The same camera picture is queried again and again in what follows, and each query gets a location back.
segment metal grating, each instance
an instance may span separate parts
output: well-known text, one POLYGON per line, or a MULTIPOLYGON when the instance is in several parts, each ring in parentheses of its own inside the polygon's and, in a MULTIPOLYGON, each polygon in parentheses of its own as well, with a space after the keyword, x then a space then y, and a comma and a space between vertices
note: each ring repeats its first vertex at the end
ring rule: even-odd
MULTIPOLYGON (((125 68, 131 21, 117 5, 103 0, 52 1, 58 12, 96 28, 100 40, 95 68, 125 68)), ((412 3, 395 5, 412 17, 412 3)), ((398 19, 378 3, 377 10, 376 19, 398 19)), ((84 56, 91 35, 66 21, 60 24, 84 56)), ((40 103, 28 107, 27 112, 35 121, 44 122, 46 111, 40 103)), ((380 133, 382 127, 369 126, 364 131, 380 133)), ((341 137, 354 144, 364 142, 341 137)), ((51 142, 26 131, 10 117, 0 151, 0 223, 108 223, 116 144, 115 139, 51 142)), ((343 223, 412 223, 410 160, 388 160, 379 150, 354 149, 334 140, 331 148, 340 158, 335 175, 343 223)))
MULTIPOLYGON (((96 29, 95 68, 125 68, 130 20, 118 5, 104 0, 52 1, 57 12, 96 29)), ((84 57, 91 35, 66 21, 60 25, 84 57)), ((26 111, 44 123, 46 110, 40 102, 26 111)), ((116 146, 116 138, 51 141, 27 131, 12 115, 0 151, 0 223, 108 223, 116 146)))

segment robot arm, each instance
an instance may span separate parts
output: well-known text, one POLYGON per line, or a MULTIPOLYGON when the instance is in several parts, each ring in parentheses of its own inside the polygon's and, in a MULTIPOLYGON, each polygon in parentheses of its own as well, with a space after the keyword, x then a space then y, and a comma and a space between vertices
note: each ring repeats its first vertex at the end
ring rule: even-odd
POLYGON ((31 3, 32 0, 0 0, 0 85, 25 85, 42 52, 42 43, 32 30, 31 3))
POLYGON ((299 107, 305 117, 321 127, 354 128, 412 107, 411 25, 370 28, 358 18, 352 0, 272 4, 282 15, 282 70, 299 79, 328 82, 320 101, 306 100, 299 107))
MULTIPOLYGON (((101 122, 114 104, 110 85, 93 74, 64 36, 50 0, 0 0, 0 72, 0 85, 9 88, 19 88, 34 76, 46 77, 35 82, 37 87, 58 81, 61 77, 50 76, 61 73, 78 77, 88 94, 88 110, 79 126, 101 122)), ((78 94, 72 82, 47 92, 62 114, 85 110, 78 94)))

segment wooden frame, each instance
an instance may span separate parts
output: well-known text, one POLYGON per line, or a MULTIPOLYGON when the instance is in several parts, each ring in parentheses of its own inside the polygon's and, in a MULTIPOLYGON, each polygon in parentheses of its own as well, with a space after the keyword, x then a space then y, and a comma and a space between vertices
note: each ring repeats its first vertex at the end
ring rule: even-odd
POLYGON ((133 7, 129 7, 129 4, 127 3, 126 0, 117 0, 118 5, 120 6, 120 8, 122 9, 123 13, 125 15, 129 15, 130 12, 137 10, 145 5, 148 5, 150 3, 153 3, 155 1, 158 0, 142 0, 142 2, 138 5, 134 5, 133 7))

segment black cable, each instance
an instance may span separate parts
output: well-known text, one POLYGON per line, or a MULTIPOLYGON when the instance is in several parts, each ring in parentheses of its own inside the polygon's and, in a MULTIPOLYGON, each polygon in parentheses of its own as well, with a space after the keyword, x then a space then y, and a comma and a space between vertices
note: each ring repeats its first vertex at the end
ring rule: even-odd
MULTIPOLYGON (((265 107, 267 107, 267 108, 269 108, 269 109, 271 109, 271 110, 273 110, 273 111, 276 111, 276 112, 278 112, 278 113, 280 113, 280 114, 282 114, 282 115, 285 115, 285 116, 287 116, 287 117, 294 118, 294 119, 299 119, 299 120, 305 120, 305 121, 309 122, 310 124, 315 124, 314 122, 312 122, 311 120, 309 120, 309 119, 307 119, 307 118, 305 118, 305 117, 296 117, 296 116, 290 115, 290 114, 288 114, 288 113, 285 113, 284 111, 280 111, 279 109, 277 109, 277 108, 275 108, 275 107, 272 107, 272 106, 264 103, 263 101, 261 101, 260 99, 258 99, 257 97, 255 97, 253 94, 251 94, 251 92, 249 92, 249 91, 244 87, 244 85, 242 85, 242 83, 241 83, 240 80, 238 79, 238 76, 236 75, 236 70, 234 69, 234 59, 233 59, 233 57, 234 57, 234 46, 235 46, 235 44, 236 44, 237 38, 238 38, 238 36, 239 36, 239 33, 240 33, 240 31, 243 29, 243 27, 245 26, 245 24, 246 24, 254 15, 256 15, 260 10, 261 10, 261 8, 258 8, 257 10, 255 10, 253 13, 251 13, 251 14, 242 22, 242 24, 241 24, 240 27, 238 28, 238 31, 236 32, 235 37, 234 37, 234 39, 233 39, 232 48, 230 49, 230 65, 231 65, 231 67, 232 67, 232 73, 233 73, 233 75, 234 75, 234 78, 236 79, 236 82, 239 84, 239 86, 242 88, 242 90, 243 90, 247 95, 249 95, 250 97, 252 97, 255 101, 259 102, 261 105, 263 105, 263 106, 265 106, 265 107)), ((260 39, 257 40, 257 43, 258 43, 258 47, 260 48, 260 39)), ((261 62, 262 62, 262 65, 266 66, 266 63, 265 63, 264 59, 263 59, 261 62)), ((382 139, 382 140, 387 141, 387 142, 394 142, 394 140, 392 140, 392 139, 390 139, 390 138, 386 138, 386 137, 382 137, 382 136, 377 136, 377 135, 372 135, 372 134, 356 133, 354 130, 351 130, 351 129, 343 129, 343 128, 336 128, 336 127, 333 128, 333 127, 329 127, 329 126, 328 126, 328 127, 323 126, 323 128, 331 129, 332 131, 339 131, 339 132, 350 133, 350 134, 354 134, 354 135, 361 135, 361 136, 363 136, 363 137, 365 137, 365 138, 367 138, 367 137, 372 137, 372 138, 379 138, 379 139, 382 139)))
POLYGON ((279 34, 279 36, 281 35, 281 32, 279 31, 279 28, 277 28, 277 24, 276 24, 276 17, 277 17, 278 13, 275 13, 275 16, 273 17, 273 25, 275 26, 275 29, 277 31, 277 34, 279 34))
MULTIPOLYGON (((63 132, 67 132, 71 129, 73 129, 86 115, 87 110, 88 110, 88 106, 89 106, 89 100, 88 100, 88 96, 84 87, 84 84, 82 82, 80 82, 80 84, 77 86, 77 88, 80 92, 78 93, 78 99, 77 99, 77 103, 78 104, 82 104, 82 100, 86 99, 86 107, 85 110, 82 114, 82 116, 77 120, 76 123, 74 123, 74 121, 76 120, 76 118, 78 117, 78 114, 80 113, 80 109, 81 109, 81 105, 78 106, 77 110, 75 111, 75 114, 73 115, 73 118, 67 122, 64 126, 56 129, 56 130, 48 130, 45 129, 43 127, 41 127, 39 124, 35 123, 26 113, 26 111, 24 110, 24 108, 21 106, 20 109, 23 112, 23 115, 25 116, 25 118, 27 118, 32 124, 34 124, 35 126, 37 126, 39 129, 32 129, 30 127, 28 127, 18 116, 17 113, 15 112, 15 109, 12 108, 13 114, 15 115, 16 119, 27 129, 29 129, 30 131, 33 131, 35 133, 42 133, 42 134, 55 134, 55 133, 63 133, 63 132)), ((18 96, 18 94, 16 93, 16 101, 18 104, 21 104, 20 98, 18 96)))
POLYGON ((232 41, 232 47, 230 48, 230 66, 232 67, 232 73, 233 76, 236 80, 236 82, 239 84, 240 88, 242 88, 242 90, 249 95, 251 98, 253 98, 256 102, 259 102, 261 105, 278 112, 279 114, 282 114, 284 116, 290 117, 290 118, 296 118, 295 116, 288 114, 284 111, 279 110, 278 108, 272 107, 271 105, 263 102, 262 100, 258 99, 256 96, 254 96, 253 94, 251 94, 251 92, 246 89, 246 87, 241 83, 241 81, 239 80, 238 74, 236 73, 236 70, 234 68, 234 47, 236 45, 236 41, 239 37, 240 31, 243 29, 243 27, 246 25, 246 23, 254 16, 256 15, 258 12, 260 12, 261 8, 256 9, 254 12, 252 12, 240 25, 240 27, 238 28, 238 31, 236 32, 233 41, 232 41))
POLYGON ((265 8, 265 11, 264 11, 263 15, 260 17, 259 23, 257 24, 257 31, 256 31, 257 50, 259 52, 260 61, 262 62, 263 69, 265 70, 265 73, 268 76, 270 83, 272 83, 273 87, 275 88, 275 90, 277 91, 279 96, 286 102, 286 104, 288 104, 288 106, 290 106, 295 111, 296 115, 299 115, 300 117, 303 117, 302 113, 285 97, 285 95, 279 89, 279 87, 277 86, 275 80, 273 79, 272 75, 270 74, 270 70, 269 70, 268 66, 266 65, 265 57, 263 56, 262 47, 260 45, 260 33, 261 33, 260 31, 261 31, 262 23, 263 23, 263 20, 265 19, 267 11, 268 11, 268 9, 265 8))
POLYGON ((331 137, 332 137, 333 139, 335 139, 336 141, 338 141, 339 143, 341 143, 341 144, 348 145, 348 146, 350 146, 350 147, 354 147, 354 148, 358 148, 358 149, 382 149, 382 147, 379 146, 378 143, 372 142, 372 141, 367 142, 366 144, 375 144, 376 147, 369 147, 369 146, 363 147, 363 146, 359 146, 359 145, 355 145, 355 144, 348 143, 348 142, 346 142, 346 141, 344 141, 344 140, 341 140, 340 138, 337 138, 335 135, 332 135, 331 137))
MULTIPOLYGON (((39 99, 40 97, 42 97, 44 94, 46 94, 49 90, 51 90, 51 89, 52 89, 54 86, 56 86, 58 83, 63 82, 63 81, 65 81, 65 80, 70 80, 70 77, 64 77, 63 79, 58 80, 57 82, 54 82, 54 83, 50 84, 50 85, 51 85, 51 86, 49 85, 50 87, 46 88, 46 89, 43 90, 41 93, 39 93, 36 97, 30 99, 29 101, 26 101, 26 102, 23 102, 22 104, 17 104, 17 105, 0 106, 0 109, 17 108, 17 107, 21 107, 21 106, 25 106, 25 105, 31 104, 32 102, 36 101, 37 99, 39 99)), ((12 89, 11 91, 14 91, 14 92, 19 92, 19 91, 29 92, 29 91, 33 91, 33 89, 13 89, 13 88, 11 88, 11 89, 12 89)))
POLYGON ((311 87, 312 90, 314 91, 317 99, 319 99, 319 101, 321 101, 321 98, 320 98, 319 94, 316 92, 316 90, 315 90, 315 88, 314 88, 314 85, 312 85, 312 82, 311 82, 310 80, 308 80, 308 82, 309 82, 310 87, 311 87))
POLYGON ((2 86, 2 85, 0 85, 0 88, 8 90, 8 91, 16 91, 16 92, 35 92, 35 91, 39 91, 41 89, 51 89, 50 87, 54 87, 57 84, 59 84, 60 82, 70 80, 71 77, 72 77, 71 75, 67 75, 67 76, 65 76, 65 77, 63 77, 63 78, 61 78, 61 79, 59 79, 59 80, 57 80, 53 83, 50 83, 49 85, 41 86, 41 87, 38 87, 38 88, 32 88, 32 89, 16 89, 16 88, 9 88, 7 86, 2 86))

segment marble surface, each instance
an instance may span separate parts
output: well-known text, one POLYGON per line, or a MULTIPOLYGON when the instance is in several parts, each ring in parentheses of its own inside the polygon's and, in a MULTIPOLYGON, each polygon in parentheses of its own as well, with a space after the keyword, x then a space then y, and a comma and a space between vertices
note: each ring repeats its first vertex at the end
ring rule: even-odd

Aim of the task >>
Note each line above that contains "segment" and copy it out.

Answer space >>
segment metal grating, each instance
segment robot arm, each instance
segment wooden frame, each instance
segment black cable, each instance
segment marble surface, each instance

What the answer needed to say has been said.